___ Entries supplied ___

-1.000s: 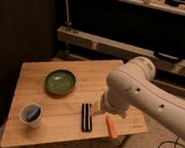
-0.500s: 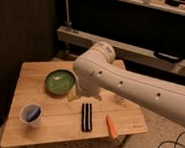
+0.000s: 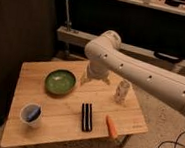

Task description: Move the arm in a circular motion

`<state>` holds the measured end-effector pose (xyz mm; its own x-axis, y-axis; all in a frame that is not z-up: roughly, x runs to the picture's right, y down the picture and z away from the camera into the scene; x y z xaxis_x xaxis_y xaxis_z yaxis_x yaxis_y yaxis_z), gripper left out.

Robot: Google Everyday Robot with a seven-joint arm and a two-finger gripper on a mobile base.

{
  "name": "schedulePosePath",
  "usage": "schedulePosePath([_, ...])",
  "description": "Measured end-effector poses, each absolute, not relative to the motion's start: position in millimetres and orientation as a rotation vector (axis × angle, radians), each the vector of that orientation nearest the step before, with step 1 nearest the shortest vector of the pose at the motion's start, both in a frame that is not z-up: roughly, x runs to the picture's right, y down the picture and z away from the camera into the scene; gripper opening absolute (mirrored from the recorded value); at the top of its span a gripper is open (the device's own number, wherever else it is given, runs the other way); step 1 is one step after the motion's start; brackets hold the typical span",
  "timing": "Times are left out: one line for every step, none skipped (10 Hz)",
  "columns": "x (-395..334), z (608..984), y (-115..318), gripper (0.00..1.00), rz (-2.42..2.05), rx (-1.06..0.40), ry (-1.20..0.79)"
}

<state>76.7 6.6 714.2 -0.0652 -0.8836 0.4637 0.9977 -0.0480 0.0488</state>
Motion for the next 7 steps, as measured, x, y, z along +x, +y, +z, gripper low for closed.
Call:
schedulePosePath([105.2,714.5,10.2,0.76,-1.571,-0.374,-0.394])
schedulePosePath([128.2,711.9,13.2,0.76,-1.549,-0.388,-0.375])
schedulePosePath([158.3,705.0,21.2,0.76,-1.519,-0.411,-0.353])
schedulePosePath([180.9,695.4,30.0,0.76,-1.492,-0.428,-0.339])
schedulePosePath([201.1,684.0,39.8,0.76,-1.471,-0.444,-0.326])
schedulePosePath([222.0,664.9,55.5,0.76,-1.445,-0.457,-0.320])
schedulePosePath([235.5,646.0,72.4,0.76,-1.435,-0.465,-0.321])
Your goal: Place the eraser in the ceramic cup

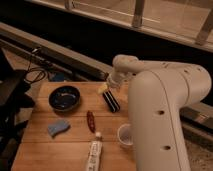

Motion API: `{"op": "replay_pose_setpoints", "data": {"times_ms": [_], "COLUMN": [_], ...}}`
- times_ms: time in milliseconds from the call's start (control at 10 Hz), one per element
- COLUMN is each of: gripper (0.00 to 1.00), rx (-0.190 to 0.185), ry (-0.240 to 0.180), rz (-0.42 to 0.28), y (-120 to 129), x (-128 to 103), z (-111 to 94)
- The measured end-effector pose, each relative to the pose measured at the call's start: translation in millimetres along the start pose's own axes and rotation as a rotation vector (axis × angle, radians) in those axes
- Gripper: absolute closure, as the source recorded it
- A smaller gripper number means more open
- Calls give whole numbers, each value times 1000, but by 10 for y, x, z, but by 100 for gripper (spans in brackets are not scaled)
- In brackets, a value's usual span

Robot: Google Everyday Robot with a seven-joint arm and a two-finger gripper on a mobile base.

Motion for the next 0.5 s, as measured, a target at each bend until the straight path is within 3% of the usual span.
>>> {"op": "replay_pose_setpoints", "data": {"times_ms": [200, 500], "gripper": [20, 20], "rx": [31, 7], "ry": [-51, -41], "rz": [20, -2], "y": [-124, -212], "x": [-4, -41], "z": [22, 181]}}
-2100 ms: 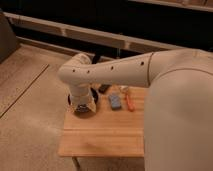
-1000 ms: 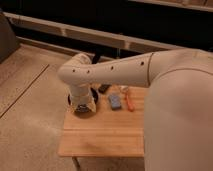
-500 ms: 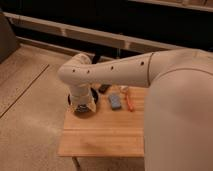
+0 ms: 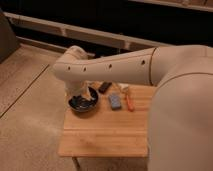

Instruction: Place the white sponge in the ceramic bowl

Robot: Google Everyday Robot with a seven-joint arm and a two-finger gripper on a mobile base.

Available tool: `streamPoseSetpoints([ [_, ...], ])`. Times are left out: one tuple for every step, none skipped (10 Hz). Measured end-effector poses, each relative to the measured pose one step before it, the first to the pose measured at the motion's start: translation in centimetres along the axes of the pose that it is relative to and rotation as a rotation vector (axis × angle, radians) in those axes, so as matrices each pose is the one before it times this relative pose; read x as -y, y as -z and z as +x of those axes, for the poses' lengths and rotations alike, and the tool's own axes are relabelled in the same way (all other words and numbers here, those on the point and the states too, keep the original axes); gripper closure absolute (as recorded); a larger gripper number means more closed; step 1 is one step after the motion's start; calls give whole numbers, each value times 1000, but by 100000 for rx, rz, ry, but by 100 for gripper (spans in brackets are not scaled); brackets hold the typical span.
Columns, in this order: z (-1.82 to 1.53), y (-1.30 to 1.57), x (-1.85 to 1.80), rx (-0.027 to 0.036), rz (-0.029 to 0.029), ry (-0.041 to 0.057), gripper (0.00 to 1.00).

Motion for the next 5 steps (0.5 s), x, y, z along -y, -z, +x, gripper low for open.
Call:
streamPoseSetpoints([
  [-440,580,-152,4288,-1450,745,35],
  [71,191,21,2378,-1713,-381,35],
  [223,75,65,1231,-1148,-1023,35],
  [200,1,245,460,-298,-966,35],
  [20,-6,-78,-43,-49,132,35],
])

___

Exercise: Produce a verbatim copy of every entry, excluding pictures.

Written response:
-1.000s: 
-0.500s: 
+0.000s: 

Task description: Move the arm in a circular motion

`<state>` holds the measured end-effector pose (xyz mm; its own x-axis, y-axis; all in a frame that is not z-up: roughly, x runs to the picture's right, y down the picture and z away from the camera into the scene; x y z xaxis_x xaxis_y xaxis_z yaxis_x yaxis_y yaxis_z), gripper left out.

Robot: Google Everyday Robot with a seven-joint arm and a two-finger gripper on a mobile base.

{
  "name": "schedulePosePath",
  "usage": "schedulePosePath([_, ...])",
  "description": "Measured end-effector poses, each absolute, not relative to the motion's start: position in millimetres and orientation as a rotation vector (axis × angle, radians), each the vector of that orientation nearest the step before, with step 1 nearest the shortest vector of the pose at the motion's start, both in a frame that is not z-up: roughly, x runs to the picture's right, y down the picture and z away from the camera into the scene; gripper opening absolute (mirrored from the recorded value); at the top of its span a gripper is open (the device's own number, wherever else it is given, runs the other way); step 1 is one step after the motion's start; brackets hold the typical span",
  "timing": "Times are left out: one line for every step, none skipped (10 Hz)",
  "columns": "x (-395..334), z (608..984), y (-115..318), gripper (0.00..1.00), rz (-2.42..2.05), rx (-1.06..0.40), ry (-1.20..0.79)"
}

<state>76.7 6.6 714.2 -0.0652 -0.8836 0.4637 0.9977 -0.0480 0.0488</state>
Motion for the next 7 steps, as measured, x, y, z along +x, +y, +z, gripper low for closed.
Call:
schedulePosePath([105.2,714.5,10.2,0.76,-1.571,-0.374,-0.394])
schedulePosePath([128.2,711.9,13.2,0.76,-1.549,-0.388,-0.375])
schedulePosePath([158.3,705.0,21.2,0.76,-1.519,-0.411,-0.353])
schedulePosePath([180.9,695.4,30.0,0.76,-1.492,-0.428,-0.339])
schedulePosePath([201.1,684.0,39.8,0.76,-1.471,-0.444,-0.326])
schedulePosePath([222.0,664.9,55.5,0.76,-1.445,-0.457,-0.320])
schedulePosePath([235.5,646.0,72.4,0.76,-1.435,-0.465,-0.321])
Your goal: Place the eraser in the ceramic cup


Motion API: `{"op": "replay_pose_setpoints", "data": {"times_ms": [_], "COLUMN": [_], ...}}`
- times_ms: time in milliseconds from the call's start (control at 10 Hz), one per element
- COLUMN is each of: gripper (0.00 to 1.00), rx (-0.190 to 0.185), ry (-0.240 to 0.180), rz (-0.42 to 0.28), y (-120 to 129), x (-128 to 103), z (-111 to 94)
- The measured end-effector pose, each relative to the pose measured at the call's start: translation in millimetres along the start pose's own axes and rotation as a rotation vector (axis × angle, radians) in those axes
- Gripper: absolute closure, as the source recorded it
- A smaller gripper number means more open
- Calls give whole numbers, each value times 1000, but by 10 for y, x, z, but by 100 for gripper (spans in brackets are not scaled)
- In brackets, a value's usual span

Robot: Google Everyday Robot with a seven-joint arm and a two-finger gripper on a mobile base.

Motion for the next 0.5 s, as measured, a target at each bend until the straight path is within 3% of the usual span.
>>> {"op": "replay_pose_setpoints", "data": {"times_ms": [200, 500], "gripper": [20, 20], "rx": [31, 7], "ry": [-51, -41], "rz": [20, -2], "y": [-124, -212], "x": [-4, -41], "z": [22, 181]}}
-2100 ms: 
-1000 ms: 
-500 ms: 
+0 ms: 

Instruction: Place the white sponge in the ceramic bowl

Robot: Google Everyday Robot with a seven-joint arm and a two-finger gripper on a mobile base.

Available tool: `streamPoseSetpoints([ [_, ...], ])`. Times are left out: one tuple for every step, none skipped (10 Hz). Measured end-effector poses, each relative to the measured pose one step before it, the first to the pose measured at the motion's start: translation in centimetres along the axes of the pose that it is relative to and rotation as a rotation vector (axis × angle, radians) in those axes, so as matrices each pose is the one before it times this relative pose; read x as -y, y as -z and z as +x of those axes, for the poses' lengths and rotations alike, and the tool's own axes are relabelled in the same way (all other words and numbers here, those on the point and the states too, keep the original axes); gripper closure absolute (as recorded); a larger gripper number means more closed; step 1 is one step after the motion's start; calls give whole numbers, each value times 1000, but by 100000 for rx, rz, ry, but by 100 for gripper (spans in brackets are not scaled); brackets hold the typical span.
Columns, in this order: z (-1.82 to 1.53), y (-1.30 to 1.57), x (-1.85 to 1.80), rx (-0.027 to 0.036), rz (-0.029 to 0.029), ry (-0.041 to 0.057), gripper (0.00 to 1.00).

Motion for the next 5 steps (0.5 s), x, y, z along -y, -z, +x, gripper low for open.
Call:
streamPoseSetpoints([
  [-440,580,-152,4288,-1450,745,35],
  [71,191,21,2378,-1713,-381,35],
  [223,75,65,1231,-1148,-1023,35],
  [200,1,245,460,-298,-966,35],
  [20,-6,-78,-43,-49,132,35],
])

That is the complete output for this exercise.